● Raw data
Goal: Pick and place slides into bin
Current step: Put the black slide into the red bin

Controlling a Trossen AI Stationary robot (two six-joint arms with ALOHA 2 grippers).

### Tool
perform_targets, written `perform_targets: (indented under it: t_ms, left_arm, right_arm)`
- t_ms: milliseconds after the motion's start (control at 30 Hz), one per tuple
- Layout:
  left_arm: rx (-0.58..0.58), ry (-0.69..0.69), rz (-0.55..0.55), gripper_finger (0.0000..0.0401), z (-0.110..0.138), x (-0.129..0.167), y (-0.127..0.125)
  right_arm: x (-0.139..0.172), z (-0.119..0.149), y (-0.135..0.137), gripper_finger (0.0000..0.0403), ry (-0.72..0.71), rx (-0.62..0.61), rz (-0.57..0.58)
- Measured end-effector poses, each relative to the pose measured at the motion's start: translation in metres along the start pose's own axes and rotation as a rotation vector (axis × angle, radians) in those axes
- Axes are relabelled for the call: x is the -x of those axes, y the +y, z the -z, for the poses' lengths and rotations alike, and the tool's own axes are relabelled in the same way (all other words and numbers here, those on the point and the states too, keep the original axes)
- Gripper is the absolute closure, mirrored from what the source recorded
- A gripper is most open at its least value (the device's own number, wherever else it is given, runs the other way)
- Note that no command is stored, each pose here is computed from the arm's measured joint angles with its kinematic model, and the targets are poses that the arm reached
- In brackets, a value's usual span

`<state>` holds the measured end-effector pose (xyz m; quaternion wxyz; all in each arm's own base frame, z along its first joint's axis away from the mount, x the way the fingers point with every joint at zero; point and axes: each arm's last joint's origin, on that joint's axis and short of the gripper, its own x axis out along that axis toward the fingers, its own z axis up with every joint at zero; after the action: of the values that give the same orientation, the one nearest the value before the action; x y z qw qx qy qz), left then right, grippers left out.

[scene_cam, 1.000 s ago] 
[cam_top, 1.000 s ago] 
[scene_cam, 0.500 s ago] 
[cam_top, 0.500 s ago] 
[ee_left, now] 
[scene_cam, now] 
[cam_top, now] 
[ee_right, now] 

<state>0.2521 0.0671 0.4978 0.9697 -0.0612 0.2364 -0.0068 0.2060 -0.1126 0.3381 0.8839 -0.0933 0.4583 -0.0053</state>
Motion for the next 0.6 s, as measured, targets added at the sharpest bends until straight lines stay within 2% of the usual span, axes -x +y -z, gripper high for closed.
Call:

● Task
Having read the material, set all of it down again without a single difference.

● Response to this exercise
Goal: Pick and place slides into bin
Current step: Put the black slide into the red bin

Controlling a Trossen AI Stationary robot (two six-joint arms with ALOHA 2 grippers).

### Tool
perform_targets, written `perform_targets: (indented under it: t_ms, left_arm, right_arm)`
- t_ms: milliseconds after the motion's start (control at 30 Hz), one per tuple
- Layout:
  left_arm: rx (-0.58..0.58), ry (-0.69..0.69), rz (-0.55..0.55), gripper_finger (0.0000..0.0401), z (-0.110..0.138), x (-0.129..0.167), y (-0.127..0.125)
  right_arm: x (-0.139..0.172), z (-0.119..0.149), y (-0.135..0.137), gripper_finger (0.0000..0.0403), ry (-0.72..0.71), rx (-0.62..0.61), rz (-0.57..0.58)
- Measured end-effector poses, each relative to the pose measured at the motion's start: translation in metres along the start pose's own axes and rotation as a rotation vector (axis × angle, radians) in those axes
- Axes are relabelled for the call: x is the -x of those axes, y the +y, z the -z, for the poses' lengths and rotations alike, and the tool's own axes are relabelled in the same way (all other words and numbers here, those on the point and the states too, keep the original axes)
- Gripper is the absolute closure, mirrored from what the source recorded
- A gripper is most open at its least value (the device's own number, wherever else it is given, runs the other way)
- Note that no command is stored, each pose here is computed from the arm's measured joint angles with its kinematic model, and the targets are poses that the arm reached
- In brackets, a value's usual span

`<state>` holds the measured end-effector pose (xyz m; quaternion wxyz; all in each arm's own base frame, z along its first joint's axis away from the mount, x the way the fingers point with every joint at zero; point and axes: each arm's last joint's origin, on that joint's axis and short of the gripper, its own x axis out along that axis toward the fingers, its own z axis up with every joint at zero; after the action: of the values that give the same orientation, the one nearest the value before the action; x y z qw qx qy qz), left then right, grippers left out.

[scene_cam, 1.000 s ago] 
[cam_top, 1.000 s ago] 
[scene_cam, 0.500 s ago] 
[cam_top, 0.500 s ago] 
[ee_left, now] 
[scene_cam, now] 
[cam_top, now] 
[ee_right, now] 

<state>0.2521 0.0671 0.4978 0.9697 -0.0612 0.2364 -0.0068 0.2060 -0.1126 0.3381 0.8839 -0.0933 0.4583 -0.0053</state>
Motion for the next 0.6 s, as measured, targets added at the sharpest bends until straight lines stay within 2% of the usual span, axes -x +y -z, gripper high for closed.
Call:

Work on the exercise is now finished.